HomeNewsOverflowing animal facilities hope to “Clear the Shelter”

Overflowing animal facilities hope to “Clear the Shelter”



Animal shelters, both county-run and the privately operated, report their kennels are filled beyond capacity with dogs and cats looking for new homes.

Augusta Animal Services said it has been dealing with overcrowding since late March. Deputy Director Crystal Eskola said some have been owner surrenders, but they are being overwhelmed by the number of strays being picked up.

Local rescue group Dog and Cat Networking Agents has been helping by pulling dogs from the Augusta shelter to be transported to Northern rescues and shelters in need of adoptable animals.
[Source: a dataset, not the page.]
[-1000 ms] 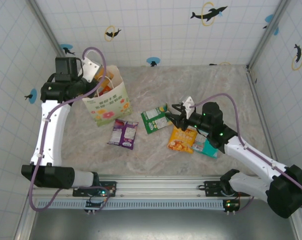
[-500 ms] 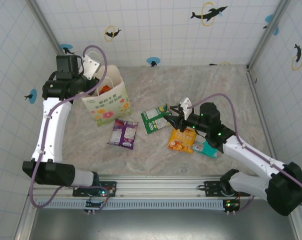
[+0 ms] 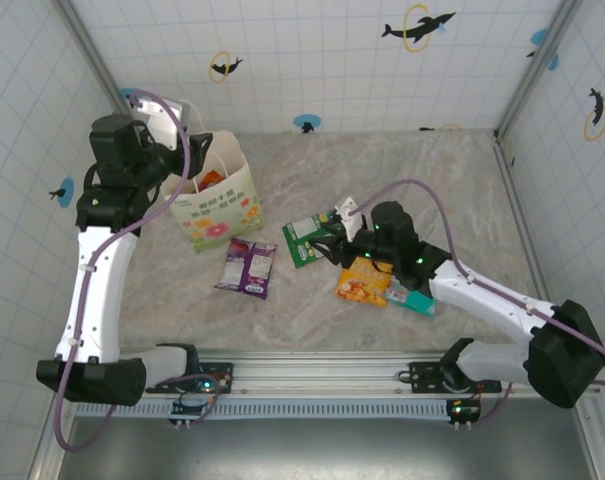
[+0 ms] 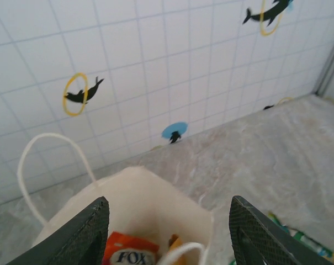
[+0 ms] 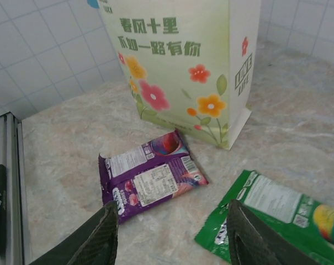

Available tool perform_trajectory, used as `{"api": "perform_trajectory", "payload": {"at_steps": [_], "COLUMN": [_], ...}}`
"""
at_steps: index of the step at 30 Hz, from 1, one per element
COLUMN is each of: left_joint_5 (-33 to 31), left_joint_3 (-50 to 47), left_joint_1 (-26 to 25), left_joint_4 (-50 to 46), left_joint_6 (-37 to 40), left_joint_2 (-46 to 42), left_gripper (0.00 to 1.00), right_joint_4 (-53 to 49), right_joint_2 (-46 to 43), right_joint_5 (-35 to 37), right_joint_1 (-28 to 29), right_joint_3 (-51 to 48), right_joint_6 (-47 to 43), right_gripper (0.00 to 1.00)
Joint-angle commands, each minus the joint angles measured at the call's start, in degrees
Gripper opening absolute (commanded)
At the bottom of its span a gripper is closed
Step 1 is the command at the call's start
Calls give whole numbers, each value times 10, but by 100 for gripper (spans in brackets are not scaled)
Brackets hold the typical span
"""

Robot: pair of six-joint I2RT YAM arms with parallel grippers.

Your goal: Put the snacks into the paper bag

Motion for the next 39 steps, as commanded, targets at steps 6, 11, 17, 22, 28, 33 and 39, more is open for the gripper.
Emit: {"api": "perform_trajectory", "payload": {"at_steps": [6, 11, 17, 22, 28, 33, 39], "left_joint_5": [130, 182, 231, 205, 133, 98, 106], "left_joint_3": [-87, -155, -217, -259, -284, -311, -336], "left_joint_1": [1, 0, 0, -1, 0, -1, 0], "left_joint_4": [29, 23, 10, -27, -109, -135, -157], "left_joint_6": [-80, -103, -122, -148, -184, -225, -268], "left_joint_2": [-80, -123, -167, -190, -180, -176, -159], "left_gripper": [61, 61, 61, 61, 59, 57, 55], "right_joint_4": [-28, -33, -21, -6, 25, 48, 94], "right_joint_2": [62, 109, 177, 239, 289, 328, 370], "right_joint_5": [94, 128, 195, 197, 210, 187, 164], "right_joint_1": [67, 119, 163, 169, 163, 158, 160], "right_joint_3": [50, 65, 83, 107, 97, 108, 113], "right_joint_6": [210, 341, 478, 529, 583, 603, 630], "right_gripper": [52, 52, 52, 52, 52, 53, 52]}}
DNA said it has transported 95 dogs and puppies since March 1.

Adoptable cat Kudzu in Augusta. Courtesy Augusta Animal Services.
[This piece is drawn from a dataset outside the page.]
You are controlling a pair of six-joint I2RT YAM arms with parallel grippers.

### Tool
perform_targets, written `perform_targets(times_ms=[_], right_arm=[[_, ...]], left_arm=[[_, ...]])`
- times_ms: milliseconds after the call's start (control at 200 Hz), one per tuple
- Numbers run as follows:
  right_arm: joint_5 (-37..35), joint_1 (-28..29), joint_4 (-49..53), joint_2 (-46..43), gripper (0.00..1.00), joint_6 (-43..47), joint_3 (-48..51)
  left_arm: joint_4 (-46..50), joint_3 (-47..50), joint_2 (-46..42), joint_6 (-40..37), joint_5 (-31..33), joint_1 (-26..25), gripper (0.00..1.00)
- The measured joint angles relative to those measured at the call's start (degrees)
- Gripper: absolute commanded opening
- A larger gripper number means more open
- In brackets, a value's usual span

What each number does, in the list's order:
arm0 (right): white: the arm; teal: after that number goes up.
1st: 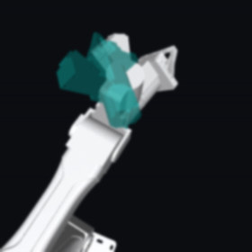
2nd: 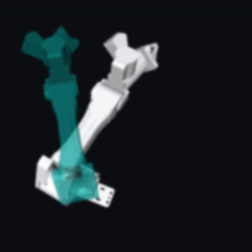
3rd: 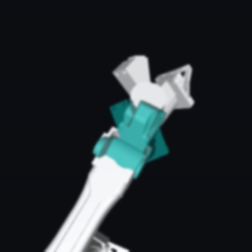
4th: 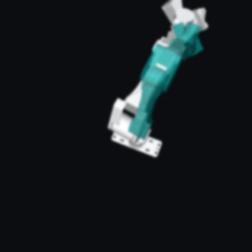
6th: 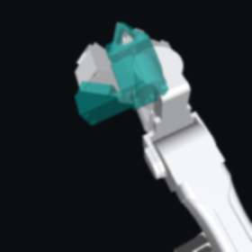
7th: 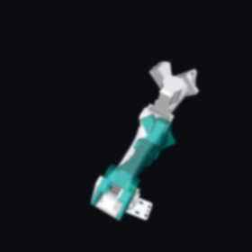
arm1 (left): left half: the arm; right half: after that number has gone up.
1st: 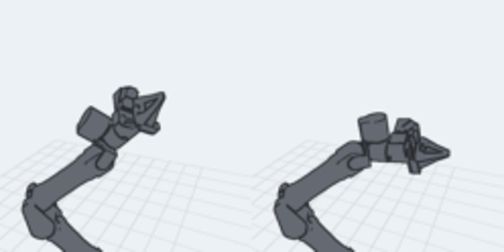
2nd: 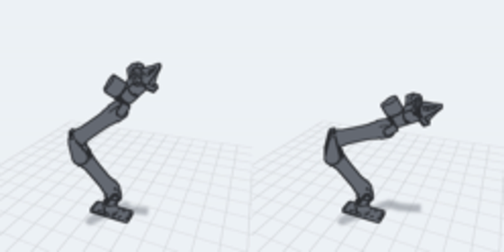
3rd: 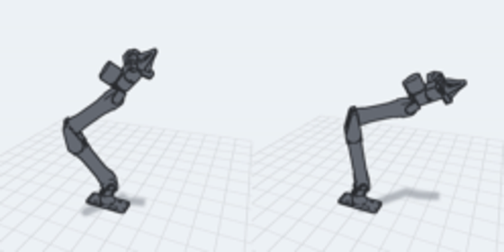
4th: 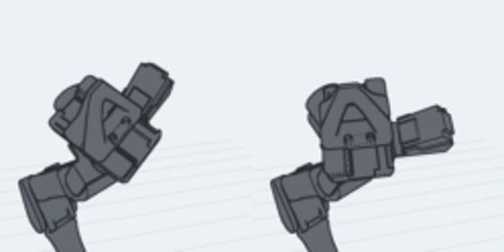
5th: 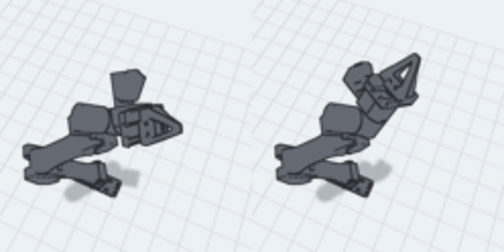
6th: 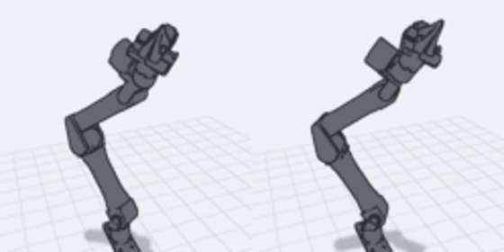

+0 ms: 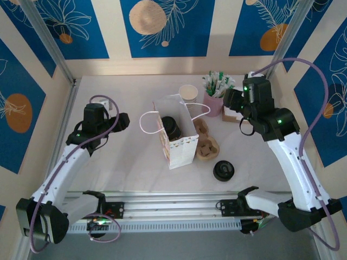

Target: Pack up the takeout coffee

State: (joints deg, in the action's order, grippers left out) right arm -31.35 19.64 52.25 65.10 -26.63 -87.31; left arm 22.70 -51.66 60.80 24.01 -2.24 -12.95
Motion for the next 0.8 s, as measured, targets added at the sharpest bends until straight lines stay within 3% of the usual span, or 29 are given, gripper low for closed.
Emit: perform_targets(times_ms=[235,565,800], right_arm=[[12.0,-10.6,-3.4,3.3,0.66,0.8,1.4],[15.3,-10.6,-7.6,17.1,0.65,8.3,-3.0],[13.7,-7.9,-8.7,25.2,0.58,11.0,-10.2]], left_arm=[[0.0,0.1,0.0,-0.2,0.0,0.0,0.73],[-0.9,0.7,-0.3,-0.2,-0.7,0.0,0.75],[-1.2,1.0,-1.1,-0.2,-1.1,0.0,0.76]])
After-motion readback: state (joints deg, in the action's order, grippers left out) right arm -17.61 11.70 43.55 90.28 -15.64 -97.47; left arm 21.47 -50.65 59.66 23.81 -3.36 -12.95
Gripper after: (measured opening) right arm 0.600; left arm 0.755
Eskola said it has been a tremendous help, but the strays keep arriving.

“The sad part is, even with them getting so many out, they’re just coming in quicker through the door than we’re getting them out. It’s just so taxing when we’re full, you know, it’s just exhausting, mentally and physically. I really feel bad for the staff,” she said. She added there are strays that come in with collars on, clothes, painted nails and freshly groomed that no one comes looking for.

Eskola said one staff favorite looking for a home is Bustamove.

“He is so social and wants to meet and greet everyone, from people to dogs and cats. He is a big boy and seems to love children and be kid friendly but maybe too chunky and spunky for small toddlers,” she said. “We don’t know much about his past as he was found on the street, but neighbors were sad to see him go as he wasn’t a nuisance dog just a Pit mix that nobody really wanted to give a proper home to. Busta has been sadly at the shelter since December, and it would just make his day if someone gave him a chance.”

MORE: North Augusta’s mayor reflects on his first year in office

To encourage people to adopt a loving pet, the Augusta facility has dropped the adoption fee to $15.

In Aiken County, Friends of the Animal Shelter, the volunteer group that supports shelter operations, and SPCA Albrecht Center are both teeming up again with the BISSELL Pet Foundation.

“Shelters across the country are over capacity, and highly adoptable pets are at risk as we face one of the largest crises in recent years,” said Cathy Bissell, Founder of BISSELL Pet Foundation, in a news release.

At least 275 shelters spread across more than 40 states is part of the “Empty the Shelters” event that runs May 1 through May 14.

At the Aiken County shelter, adoption fees will be reduced and some adoption fees for dogs in need of loving homes will be waived.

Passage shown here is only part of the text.